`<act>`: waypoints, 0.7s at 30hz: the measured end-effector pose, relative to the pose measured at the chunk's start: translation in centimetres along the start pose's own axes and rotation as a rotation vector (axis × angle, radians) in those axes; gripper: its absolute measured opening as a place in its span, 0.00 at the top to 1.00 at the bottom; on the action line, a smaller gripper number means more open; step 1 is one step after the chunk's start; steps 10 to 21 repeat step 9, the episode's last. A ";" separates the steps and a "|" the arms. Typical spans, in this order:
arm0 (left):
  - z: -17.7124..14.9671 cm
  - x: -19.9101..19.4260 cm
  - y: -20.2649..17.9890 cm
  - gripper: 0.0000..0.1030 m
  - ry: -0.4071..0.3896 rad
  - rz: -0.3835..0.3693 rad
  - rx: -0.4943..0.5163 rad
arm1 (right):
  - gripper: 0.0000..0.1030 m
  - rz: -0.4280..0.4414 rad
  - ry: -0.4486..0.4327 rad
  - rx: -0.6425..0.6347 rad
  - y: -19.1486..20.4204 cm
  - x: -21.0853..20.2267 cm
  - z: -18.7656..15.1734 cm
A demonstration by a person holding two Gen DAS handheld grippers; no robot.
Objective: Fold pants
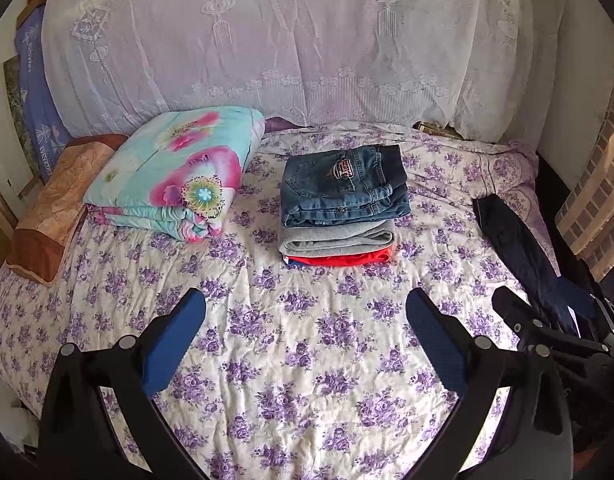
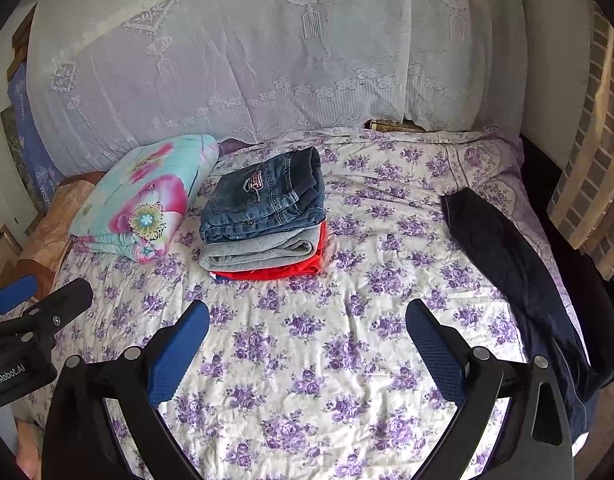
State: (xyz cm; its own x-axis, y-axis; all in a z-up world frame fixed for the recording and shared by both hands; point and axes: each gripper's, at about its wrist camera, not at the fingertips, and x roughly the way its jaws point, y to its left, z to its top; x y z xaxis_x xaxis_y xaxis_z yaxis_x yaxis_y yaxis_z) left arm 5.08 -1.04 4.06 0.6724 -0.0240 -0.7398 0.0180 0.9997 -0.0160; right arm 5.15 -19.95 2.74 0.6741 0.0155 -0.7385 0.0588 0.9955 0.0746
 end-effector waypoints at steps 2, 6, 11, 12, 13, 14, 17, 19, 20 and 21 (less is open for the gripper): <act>0.0 0.1 0.0 0.05 0.004 -0.003 0.002 | 0.04 -0.002 -0.001 0.002 0.0 0.0 0.0; 0.0 0.5 0.2 0.05 0.014 -0.004 -0.010 | 0.04 -0.001 0.001 0.001 0.0 0.0 0.1; 0.0 0.8 0.3 0.05 0.020 -0.006 -0.013 | 0.04 -0.001 0.003 0.001 0.1 0.2 0.0; 0.0 0.8 0.3 0.05 0.020 -0.006 -0.013 | 0.04 -0.001 0.003 0.001 0.1 0.2 0.0; 0.0 0.8 0.3 0.05 0.020 -0.006 -0.013 | 0.04 -0.001 0.003 0.001 0.1 0.2 0.0; 0.0 0.8 0.3 0.05 0.020 -0.006 -0.013 | 0.04 -0.001 0.003 0.001 0.1 0.2 0.0; 0.0 0.8 0.3 0.05 0.020 -0.006 -0.013 | 0.04 -0.001 0.003 0.001 0.1 0.2 0.0; 0.0 0.8 0.3 0.05 0.020 -0.006 -0.013 | 0.04 -0.001 0.003 0.001 0.1 0.2 0.0; 0.0 0.8 0.3 0.05 0.020 -0.006 -0.013 | 0.04 -0.001 0.003 0.001 0.1 0.2 0.0; 0.0 0.8 0.3 0.05 0.020 -0.006 -0.013 | 0.04 -0.001 0.003 0.001 0.1 0.2 0.0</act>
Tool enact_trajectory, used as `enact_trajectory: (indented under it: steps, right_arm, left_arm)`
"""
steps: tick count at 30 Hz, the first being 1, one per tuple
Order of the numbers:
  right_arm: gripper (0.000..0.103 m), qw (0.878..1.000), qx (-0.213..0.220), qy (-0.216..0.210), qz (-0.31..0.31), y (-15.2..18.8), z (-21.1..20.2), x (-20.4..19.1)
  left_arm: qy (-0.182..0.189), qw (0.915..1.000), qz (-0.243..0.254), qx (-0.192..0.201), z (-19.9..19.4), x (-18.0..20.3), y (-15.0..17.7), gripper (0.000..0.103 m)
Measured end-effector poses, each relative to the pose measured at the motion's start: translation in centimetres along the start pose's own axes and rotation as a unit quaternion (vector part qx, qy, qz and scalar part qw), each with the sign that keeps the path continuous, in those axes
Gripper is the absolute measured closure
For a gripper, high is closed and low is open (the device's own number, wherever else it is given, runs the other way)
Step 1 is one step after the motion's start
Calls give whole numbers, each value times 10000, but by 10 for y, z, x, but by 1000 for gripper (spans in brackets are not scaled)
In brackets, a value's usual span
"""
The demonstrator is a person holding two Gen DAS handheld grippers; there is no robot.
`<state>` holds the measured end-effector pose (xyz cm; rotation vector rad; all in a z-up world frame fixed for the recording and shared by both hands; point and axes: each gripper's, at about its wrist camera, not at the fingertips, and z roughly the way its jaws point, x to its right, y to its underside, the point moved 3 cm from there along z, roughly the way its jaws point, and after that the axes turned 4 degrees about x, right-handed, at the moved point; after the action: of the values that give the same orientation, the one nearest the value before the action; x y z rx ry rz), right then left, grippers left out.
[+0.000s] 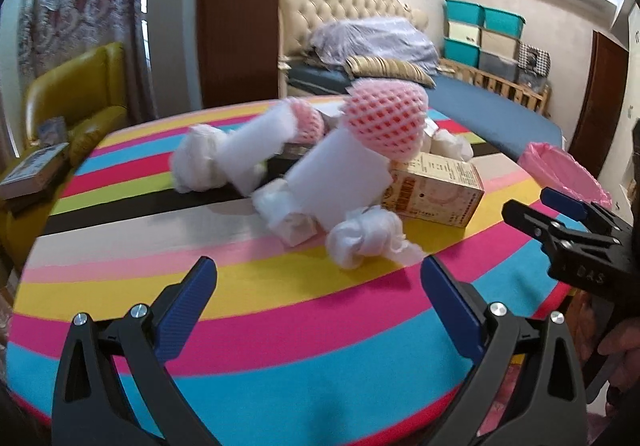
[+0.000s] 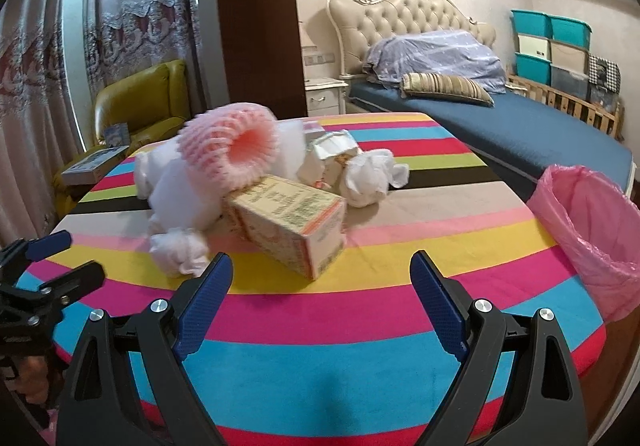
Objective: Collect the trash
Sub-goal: 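Grasp the white tissue wad with the left tool while the right tool grasps the printed cardboard box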
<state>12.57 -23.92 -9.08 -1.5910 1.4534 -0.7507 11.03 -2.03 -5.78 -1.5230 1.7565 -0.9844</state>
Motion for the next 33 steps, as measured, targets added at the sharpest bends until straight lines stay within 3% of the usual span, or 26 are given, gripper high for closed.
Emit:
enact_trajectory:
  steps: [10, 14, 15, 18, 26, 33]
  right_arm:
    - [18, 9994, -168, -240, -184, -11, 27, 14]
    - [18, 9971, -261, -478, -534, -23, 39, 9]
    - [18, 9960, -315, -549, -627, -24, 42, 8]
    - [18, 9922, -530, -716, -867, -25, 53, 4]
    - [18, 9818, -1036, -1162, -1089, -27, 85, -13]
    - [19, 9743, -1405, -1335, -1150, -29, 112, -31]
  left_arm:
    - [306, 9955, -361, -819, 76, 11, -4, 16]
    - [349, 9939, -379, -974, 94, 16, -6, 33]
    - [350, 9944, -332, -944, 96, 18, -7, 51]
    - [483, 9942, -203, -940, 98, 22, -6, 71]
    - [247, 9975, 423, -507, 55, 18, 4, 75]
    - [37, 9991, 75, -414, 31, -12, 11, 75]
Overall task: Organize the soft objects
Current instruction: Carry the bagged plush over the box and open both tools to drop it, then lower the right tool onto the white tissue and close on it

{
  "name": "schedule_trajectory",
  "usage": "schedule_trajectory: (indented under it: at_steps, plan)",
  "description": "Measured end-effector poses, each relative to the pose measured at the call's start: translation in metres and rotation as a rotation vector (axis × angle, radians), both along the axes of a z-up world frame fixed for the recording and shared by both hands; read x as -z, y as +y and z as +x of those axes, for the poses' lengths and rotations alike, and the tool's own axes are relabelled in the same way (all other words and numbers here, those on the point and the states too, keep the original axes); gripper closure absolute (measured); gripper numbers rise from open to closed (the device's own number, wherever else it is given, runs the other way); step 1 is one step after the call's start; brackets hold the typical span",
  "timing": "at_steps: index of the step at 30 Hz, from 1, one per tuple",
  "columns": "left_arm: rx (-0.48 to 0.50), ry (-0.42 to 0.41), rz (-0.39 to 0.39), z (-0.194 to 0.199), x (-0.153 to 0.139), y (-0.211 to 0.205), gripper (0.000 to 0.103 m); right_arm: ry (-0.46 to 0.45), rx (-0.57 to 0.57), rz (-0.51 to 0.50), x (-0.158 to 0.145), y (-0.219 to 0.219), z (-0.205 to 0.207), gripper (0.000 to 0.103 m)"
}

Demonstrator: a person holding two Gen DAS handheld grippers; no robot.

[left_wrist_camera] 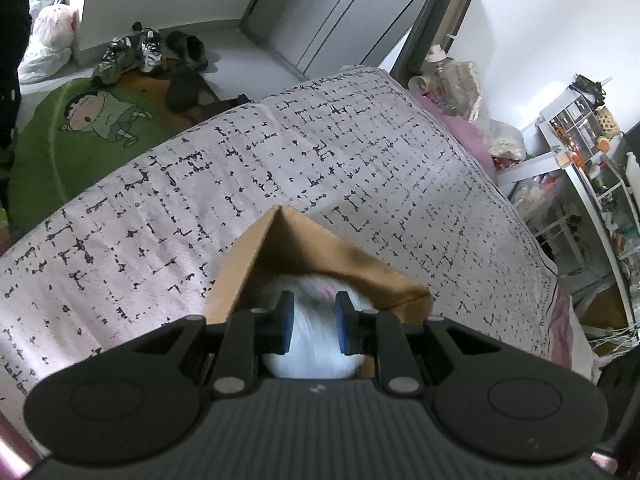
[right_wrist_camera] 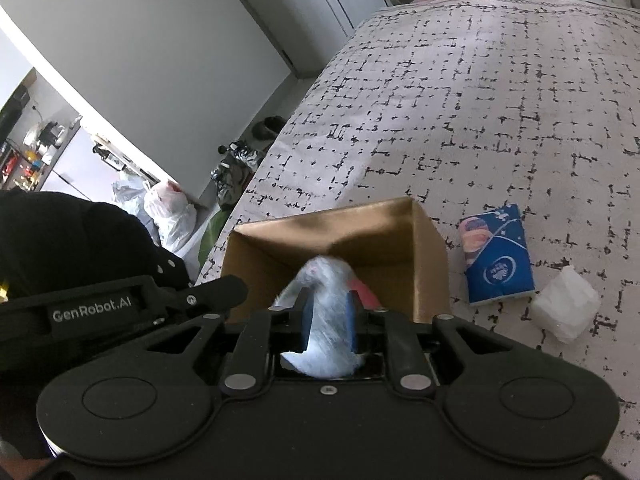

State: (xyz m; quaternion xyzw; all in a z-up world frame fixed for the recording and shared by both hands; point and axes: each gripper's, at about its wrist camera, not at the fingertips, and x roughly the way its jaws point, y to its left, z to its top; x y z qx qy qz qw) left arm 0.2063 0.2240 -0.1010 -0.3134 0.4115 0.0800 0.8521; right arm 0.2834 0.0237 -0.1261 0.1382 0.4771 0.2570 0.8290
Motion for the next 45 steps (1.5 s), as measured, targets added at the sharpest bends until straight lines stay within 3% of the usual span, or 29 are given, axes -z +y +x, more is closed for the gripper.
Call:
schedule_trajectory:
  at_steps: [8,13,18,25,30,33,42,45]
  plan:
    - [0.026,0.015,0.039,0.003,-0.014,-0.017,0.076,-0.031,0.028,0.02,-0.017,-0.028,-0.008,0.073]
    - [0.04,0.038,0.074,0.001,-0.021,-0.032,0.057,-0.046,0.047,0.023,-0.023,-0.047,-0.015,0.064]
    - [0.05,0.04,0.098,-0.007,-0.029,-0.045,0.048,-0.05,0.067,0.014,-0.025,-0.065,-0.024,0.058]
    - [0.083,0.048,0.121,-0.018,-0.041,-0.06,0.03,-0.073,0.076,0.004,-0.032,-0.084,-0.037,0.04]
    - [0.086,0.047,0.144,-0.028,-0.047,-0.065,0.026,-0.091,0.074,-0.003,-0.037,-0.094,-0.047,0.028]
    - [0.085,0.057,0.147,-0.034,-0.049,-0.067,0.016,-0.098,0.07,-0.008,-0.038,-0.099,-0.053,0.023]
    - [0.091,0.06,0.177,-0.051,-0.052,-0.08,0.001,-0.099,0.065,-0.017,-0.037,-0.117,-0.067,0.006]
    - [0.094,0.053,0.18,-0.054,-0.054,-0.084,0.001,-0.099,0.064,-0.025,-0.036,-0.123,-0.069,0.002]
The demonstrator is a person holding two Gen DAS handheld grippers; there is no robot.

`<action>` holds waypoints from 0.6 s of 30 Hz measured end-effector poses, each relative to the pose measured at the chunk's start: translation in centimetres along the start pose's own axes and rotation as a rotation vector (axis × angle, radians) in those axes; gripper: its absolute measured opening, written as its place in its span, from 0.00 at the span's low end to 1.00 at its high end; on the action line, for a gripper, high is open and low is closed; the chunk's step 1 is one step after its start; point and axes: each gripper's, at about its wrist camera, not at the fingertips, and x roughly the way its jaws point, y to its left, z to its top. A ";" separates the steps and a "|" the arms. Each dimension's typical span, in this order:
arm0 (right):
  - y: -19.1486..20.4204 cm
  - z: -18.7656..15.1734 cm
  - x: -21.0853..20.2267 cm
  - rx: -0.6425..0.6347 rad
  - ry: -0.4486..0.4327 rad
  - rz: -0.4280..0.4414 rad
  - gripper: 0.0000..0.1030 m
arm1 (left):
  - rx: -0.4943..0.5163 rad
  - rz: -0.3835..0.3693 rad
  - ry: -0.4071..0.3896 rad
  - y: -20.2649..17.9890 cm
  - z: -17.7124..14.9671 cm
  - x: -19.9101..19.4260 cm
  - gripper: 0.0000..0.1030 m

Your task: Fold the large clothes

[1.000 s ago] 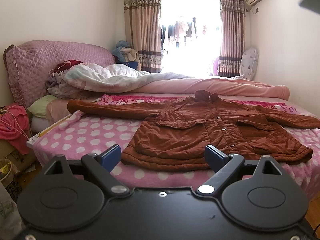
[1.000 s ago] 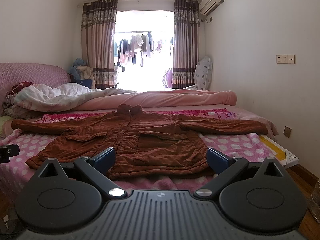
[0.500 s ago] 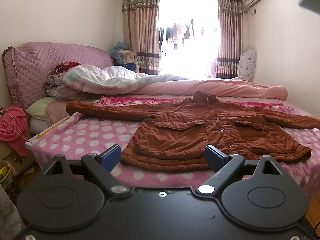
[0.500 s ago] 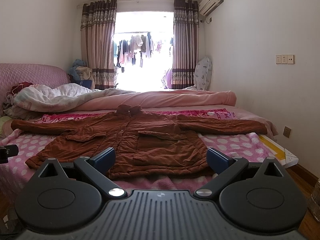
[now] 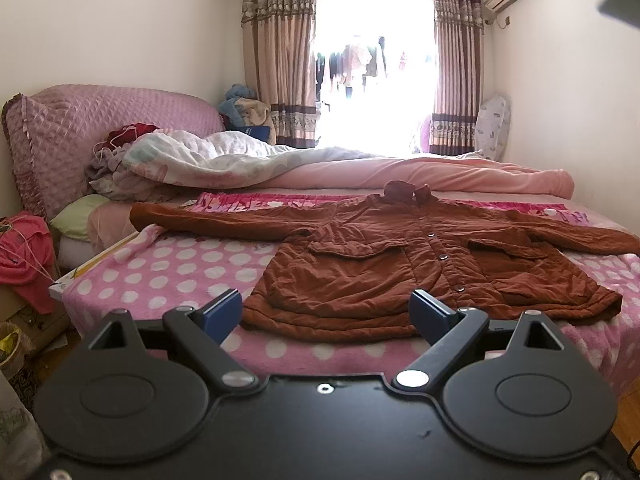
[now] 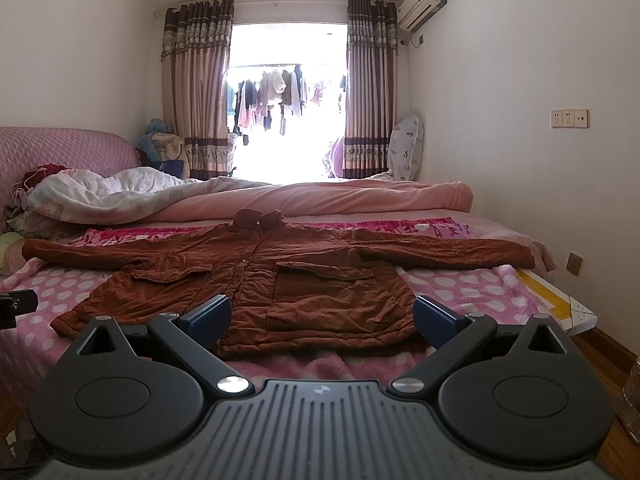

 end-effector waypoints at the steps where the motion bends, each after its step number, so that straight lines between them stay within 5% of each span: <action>1: 0.0 0.0 0.0 0.000 0.000 0.000 1.00 | 0.000 0.000 0.001 0.0 0.0 0.0 0.90; 18: 0.2 0.0 0.1 -0.007 -0.006 0.008 1.00 | 0.018 -0.005 0.002 -0.2 -0.1 0.1 0.90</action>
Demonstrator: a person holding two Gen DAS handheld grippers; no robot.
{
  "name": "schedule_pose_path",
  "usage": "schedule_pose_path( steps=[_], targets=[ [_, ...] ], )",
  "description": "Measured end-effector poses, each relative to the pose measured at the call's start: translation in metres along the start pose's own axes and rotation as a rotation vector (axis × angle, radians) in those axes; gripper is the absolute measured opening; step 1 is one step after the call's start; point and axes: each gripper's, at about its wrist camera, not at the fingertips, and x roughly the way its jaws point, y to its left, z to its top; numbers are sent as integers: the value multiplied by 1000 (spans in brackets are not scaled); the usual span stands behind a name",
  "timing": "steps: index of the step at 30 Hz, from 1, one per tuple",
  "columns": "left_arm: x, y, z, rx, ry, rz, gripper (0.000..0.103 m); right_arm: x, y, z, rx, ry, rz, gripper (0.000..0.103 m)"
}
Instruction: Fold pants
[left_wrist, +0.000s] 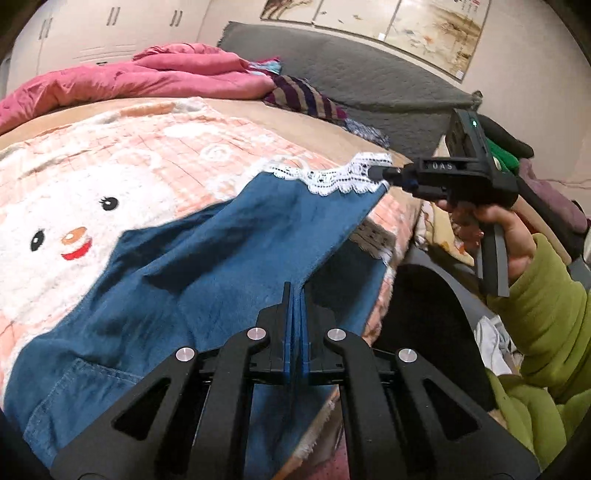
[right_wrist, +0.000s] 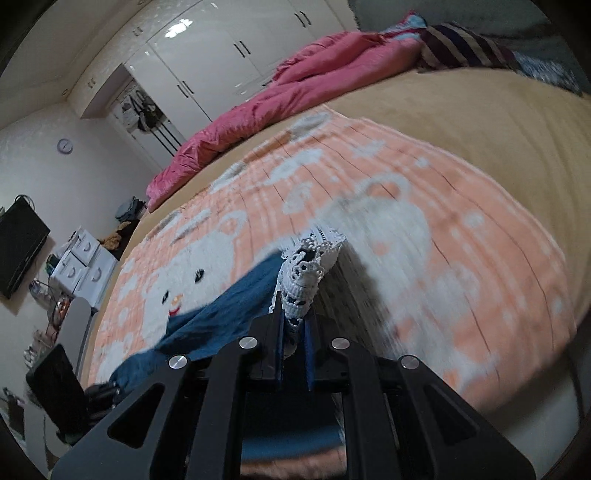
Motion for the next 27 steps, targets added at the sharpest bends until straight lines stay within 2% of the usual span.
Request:
schedule_pose_path(
  steps=[9, 16, 20, 23, 27],
  targets=[
    [25, -19, -21, 66, 115, 25, 0, 2, -32, -35, 50, 72, -27, 8],
    [31, -19, -36, 68, 158, 69, 0, 8, -44, -48, 42, 113, -35, 11],
    [37, -19, -44, 64, 183, 79, 0, 3, -52, -47, 57, 112, -19, 20],
    [40, -17, -48, 72, 204, 75, 0, -13, -52, -45, 35, 74, -63, 35],
    [37, -19, -51, 73, 202, 87, 0, -30, -51, -41, 17, 24, -70, 35]
  ],
)
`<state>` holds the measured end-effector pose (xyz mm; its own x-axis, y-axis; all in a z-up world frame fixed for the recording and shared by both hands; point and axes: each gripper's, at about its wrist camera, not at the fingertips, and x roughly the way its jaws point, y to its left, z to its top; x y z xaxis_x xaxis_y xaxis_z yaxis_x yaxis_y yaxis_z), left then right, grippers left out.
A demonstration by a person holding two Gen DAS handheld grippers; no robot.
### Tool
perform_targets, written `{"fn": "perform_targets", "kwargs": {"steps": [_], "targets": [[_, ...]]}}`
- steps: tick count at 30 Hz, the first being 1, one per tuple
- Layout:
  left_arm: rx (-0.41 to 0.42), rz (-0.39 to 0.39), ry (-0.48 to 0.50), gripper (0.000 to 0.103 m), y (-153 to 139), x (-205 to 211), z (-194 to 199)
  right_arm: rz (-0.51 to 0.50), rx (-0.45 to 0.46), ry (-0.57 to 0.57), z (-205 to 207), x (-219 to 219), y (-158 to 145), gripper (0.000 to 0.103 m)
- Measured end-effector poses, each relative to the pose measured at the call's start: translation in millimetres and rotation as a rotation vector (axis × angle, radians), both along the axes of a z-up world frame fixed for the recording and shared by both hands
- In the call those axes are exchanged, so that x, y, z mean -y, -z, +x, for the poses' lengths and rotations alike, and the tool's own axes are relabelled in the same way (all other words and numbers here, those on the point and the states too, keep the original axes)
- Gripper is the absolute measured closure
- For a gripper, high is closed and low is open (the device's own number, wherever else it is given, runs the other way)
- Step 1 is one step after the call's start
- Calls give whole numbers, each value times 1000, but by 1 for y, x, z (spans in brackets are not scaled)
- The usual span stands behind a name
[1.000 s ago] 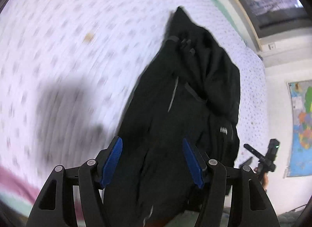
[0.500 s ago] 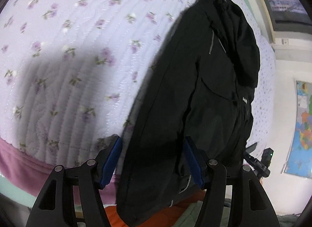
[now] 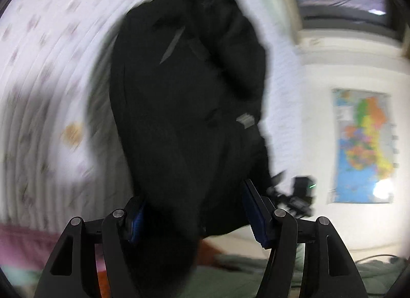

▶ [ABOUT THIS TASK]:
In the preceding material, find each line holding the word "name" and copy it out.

▶ [ANSWER TO THIS TASK]:
  "name": "schedule_trajectory",
  "name": "schedule_pose_path",
  "description": "Measured end-effector poses, each relative to the pose measured at the call's start: translation in metres along the start pose's own axes and rotation as a rotation vector (axis × angle, radians) in those axes; gripper is the absolute measured opening; step 1 is one step after the call's start; point and axes: each gripper's, at about its wrist camera, not at the fingertips, and x roughly the way its jaws point, y to its left, z to its top; numbers are sent as integers: the value multiplied by 1000 (spans in brackets are not scaled); the usual span stands behind a name",
- The usual span stands behind a name

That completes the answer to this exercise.